Change is definitely underway, says Kay. “In anticipation of the say-on-pay vote, companies are putting in more performance-based plans and they are reducing the use of items that irritate shareholders: that is, excessive severance, perquisites, federal income tax payments, and pensions,” he says. “The disclosures have finally improved, and that's because historically, attorneys advised companies to keep their proxy disclosure fairly legalistic—and that didn't work—so now there are providing much more executive summaries and using plain language.”

In the GE case the compensation committee used far from best practices in making a special, huge options grant at the time when the stock was considerably less than what investors had paid for it over the last few years, says Jack Lederer, founder of CursioWeb, which advises compensation committees on selection of pay consultants. “With no consideration of investors who bought stock at a higher price, the compensation committee gave the CEO a lot of options at a lower price with no shareholder protection features, like they eventually had to put in—it was definitely questionable,” he says.

The best practice today is to align equity programs very directly and transparently with expected performance, says Lederer. “The GE problem was that the option grants were not really aligned with performance, other than the company's stock,” he says. “Given this example, other companies will be more and more diligent about their plans and make sure that they are consistent with shareholder expectations.”

DETAILS ON GE CEO COMP

The following chart from ISS explains the changes to GE Chief Executive Officer Jeffrey Immelt's executive compensation package:

Source: ISS Recommendation on GE Initial Proxy Proposal.

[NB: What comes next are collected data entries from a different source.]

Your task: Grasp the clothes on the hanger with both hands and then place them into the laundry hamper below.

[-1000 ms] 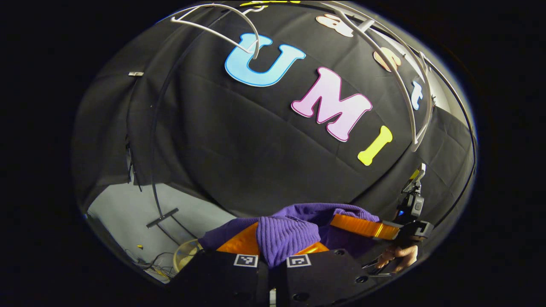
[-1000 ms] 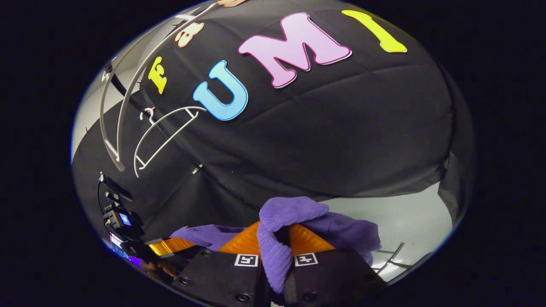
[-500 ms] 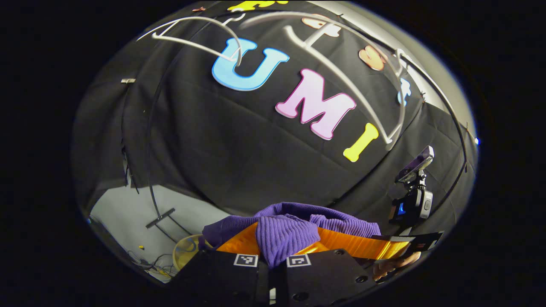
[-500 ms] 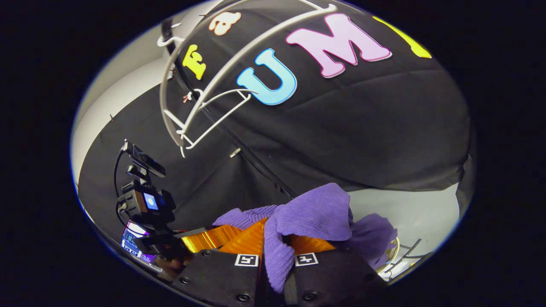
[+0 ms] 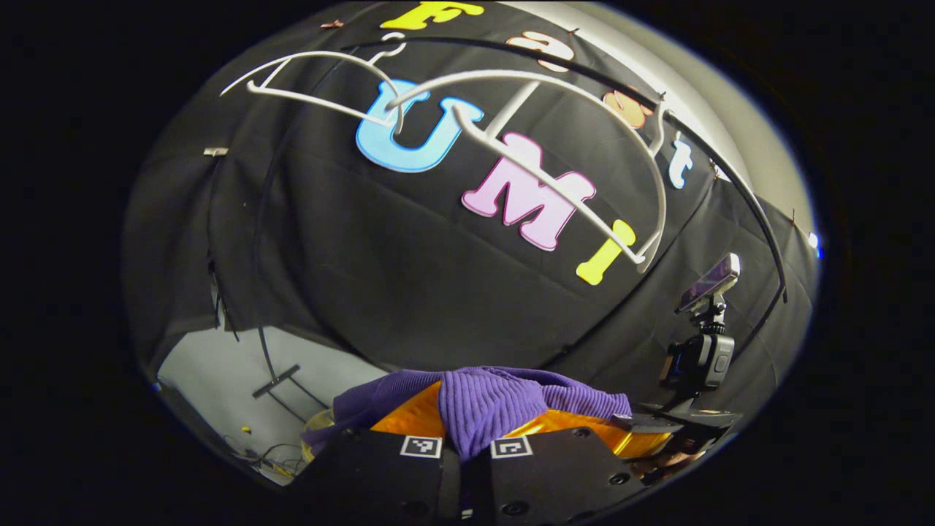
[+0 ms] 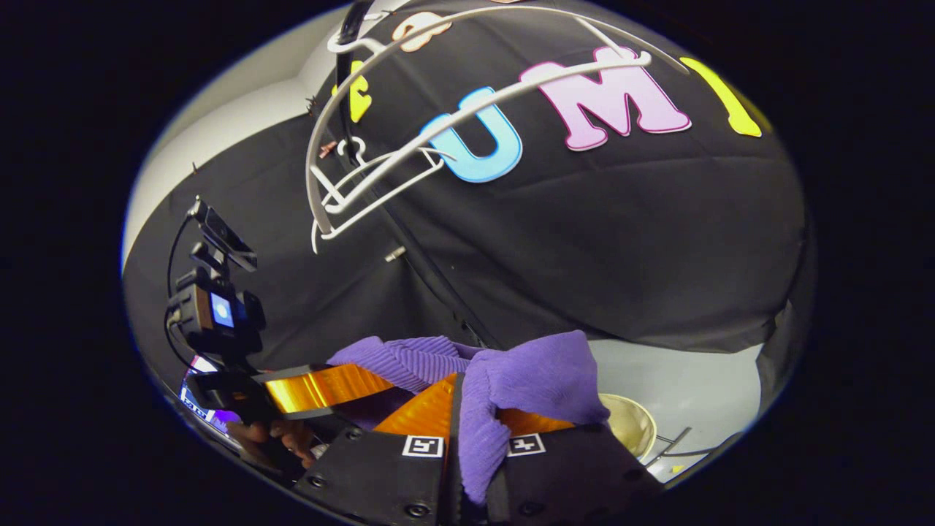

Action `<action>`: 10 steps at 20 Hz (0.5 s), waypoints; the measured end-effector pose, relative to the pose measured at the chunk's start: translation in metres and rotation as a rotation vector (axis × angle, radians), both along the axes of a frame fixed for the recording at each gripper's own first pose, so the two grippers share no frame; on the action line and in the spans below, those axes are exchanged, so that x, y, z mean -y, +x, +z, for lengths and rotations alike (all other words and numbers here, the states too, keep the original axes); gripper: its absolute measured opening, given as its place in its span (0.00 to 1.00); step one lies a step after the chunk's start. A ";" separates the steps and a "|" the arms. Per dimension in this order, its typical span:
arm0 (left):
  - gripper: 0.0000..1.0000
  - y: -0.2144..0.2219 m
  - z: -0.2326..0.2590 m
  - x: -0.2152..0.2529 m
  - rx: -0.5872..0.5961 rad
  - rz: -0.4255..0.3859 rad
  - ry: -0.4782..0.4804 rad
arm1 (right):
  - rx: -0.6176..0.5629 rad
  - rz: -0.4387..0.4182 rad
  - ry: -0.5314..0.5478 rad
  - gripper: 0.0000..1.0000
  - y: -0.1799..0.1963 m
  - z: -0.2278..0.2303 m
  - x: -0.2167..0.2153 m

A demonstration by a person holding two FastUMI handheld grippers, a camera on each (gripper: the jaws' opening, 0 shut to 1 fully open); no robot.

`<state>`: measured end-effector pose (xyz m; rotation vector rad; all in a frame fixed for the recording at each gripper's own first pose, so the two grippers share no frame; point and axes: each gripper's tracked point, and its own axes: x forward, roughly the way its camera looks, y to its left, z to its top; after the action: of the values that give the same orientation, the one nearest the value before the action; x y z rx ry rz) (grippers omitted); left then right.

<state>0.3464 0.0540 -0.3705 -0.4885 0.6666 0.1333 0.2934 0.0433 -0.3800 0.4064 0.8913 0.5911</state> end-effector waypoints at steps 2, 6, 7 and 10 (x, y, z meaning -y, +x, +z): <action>0.10 -0.007 -0.014 -0.003 -0.048 0.012 -0.014 | -0.022 0.027 -0.065 0.16 -0.011 -0.017 0.003; 0.10 -0.021 -0.045 -0.006 -0.164 0.009 -0.008 | -0.062 0.073 -0.170 0.10 -0.025 -0.044 0.006; 0.11 -0.025 -0.051 -0.004 -0.189 0.001 -0.006 | -0.075 0.077 -0.180 0.10 -0.027 -0.048 0.006; 0.10 -0.031 -0.066 0.003 -0.222 -0.020 -0.027 | -0.100 0.068 -0.219 0.10 -0.032 -0.055 0.015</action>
<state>0.3155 0.0510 -0.4360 -0.4972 0.8912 0.1616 0.2612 0.0285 -0.4353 0.2099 1.0577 0.5319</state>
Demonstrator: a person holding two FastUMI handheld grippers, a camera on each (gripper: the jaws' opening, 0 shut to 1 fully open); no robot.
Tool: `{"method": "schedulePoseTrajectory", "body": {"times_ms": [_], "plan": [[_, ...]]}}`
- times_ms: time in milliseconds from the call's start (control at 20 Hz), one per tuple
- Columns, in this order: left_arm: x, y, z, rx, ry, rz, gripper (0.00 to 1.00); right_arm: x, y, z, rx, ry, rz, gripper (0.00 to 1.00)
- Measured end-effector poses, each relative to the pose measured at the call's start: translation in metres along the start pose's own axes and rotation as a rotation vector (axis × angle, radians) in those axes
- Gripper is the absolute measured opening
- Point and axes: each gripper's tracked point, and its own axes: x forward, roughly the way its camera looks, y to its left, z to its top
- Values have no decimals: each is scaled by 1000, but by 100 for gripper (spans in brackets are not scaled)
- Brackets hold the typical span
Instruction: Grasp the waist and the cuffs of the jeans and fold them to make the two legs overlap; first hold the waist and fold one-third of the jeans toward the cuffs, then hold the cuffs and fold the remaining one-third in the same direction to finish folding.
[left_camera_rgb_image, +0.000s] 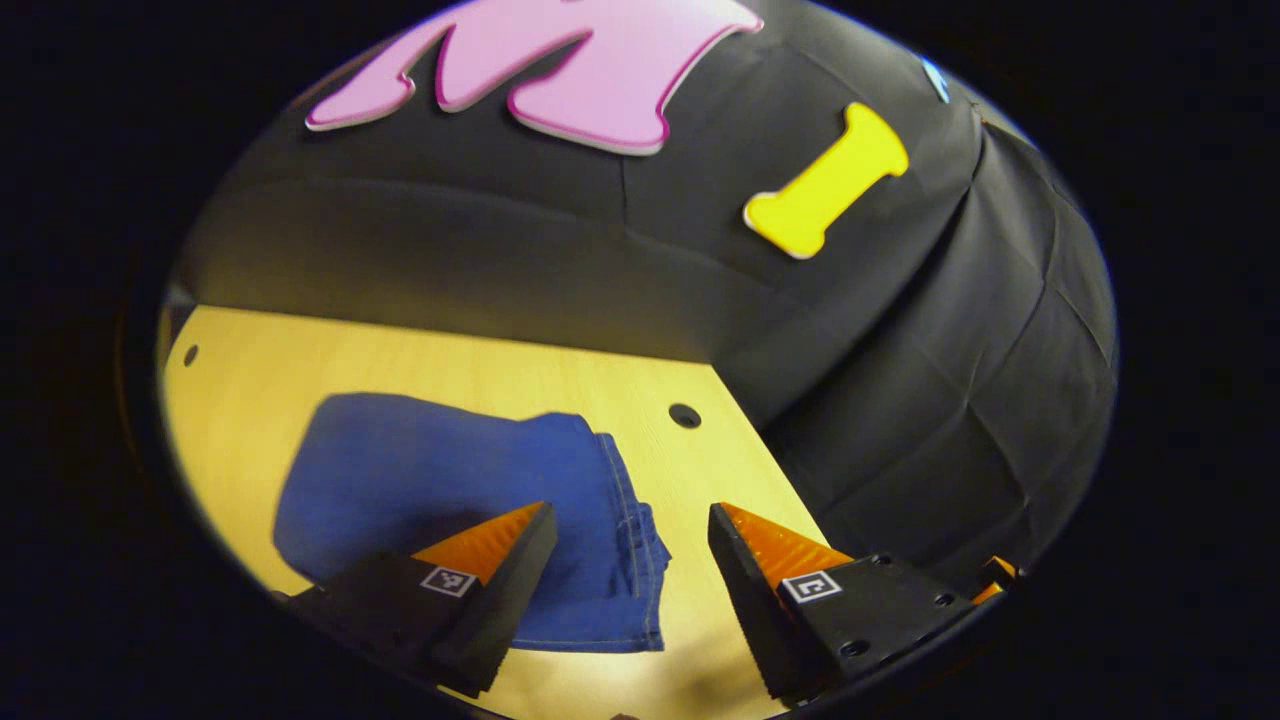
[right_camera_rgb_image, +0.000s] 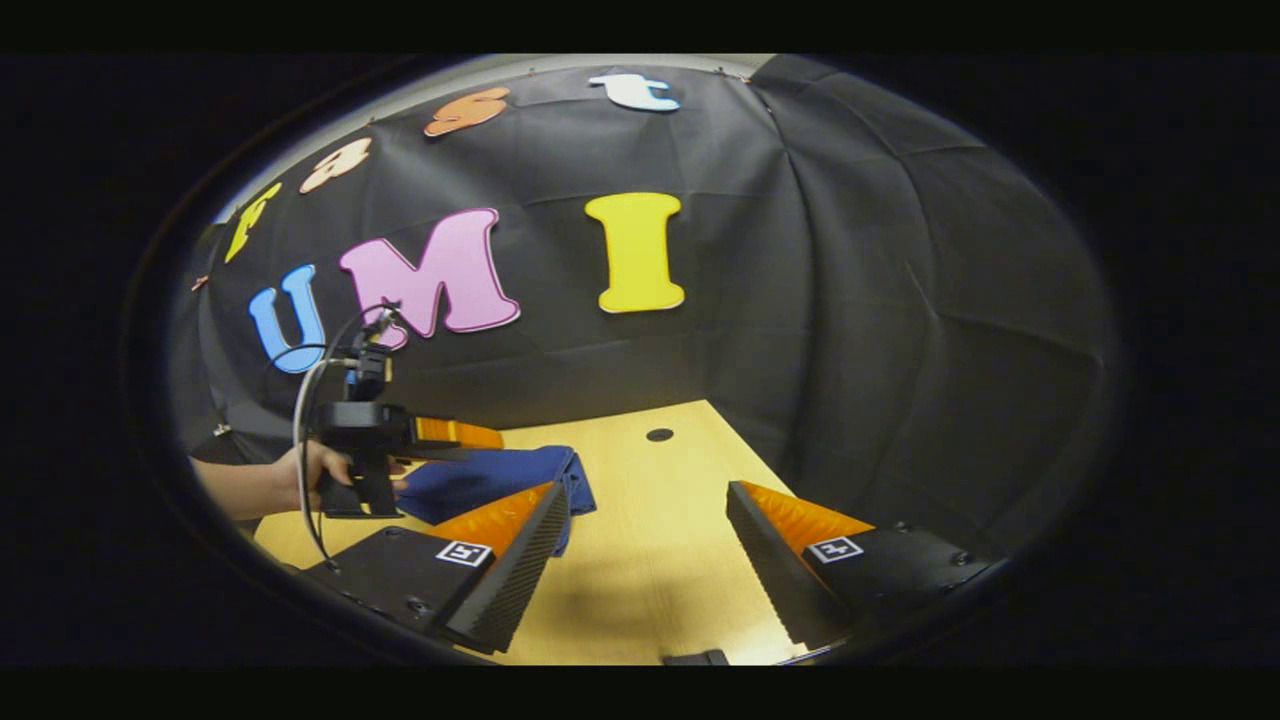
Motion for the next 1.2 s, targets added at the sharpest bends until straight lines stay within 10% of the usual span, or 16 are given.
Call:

Not all companies are walking the ISS line, as some are taking their chances with shareholders without making changes to their plans, even after ISS gives them a thumbs down. A negative ISS vote recommendation may still yield a positive vote from shareholders, as the recent examples of Johnson & Johnson and Pfizer show, says Holly Gregory, partner at the law firm Weil, Gotshal & Manges. “In both instances, ISS issued a negative vote recommendation, yet positive outcomes were achieved— without the companies announcing adjustments— albeit with a far narrower margin than at other large public companies,” she says.

Still, there is no doubt that a negative vote recommendation on executive compensation has an impact on the vote, says Gregory.  “That is why we are seeing companies undertake concerted efforts to inform their shareholders of their disagreements with negative ISS recommendations, through letters to their shareholders filed as additional proxy materials, and some companies have subsequently announced changes to their practices to garner shareholder and ISS support,” she says.

“ISS has developed fairly rigid policies about executive compensation, which may be necessary internally in order for ISS to address the volume of vote recommendations they are required to issue in a relatively short time,” Gregory says.  “As a result, ISS' analysis tends to undervalue the unique circumstances facing the company that the board had to consider.”

As to the protocol for revising an executive compensation plan, there isn't a predetermined set of rules. “That's where the compensation committee comes in: they often will redo a program as the business needs change, and as the need for attracting, or rewarding, or retaining key executives evolves,” Lederer says. Typically, the compensation committee discusses the new plan with the entire board, which then approves it. There are accounting considerations in revising a pay plan: for example, the stock options are an expense. So are restricted stock units, but they just come in different amounts at different times.

“Companies are really trying to find the right kinds of short- and long-term incentive plans that really are transparent and aligned with shareholder interest—that's the triangle of company performance, the right plan, and making sure of shareholder interest and expectations,” Lederer says.